Role of NiO in wide-bandgap perovskite solar cells based on self-assembled monolayers

NiO/self-assembled monolayer (SAM) double hole transport layers (HTLs) has become the mainstream choice in high-efficiency single-junction and tandem perovskite solar cells (PSCs). However, the underlying role of NiO in double HTLs from the microscale is not systematically revealed currently. Herein, we reveal that NiO plays an important role in inducing a more uniform and thinner SAM from three aspects. Firstly, compared with indium tin oxide (ITO), the NiO surface exposes less crystal facet orientations and a higher metal atom density, suggesting that sufficient chemical binding sites for SAMs are provided to facilitate the close-packed assembly of SAMs.

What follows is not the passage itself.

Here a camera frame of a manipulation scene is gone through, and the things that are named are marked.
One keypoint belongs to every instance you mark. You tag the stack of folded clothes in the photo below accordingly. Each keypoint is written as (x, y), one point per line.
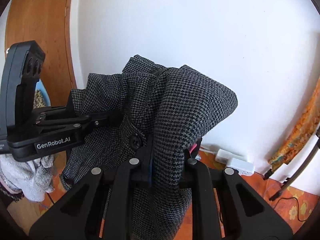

Secondly, NiO modified ITO exhibits smaller surficial roughness and strongly bonded −OH, which is beneficial to the uniform distribution of SAMs and strong adhesion to the NiO surface. Utilizing the well-constructed SAM, we fabricate wide-bandgap (>1.75 eV) PSCs using vacuum-assisted technology and achieve an impressive photoelectric conversion efficiency of 19.55 %. These findings not only deepen the understanding of SAM assembly on substrates but also provide essential guidance for the future industrialization of PSCs.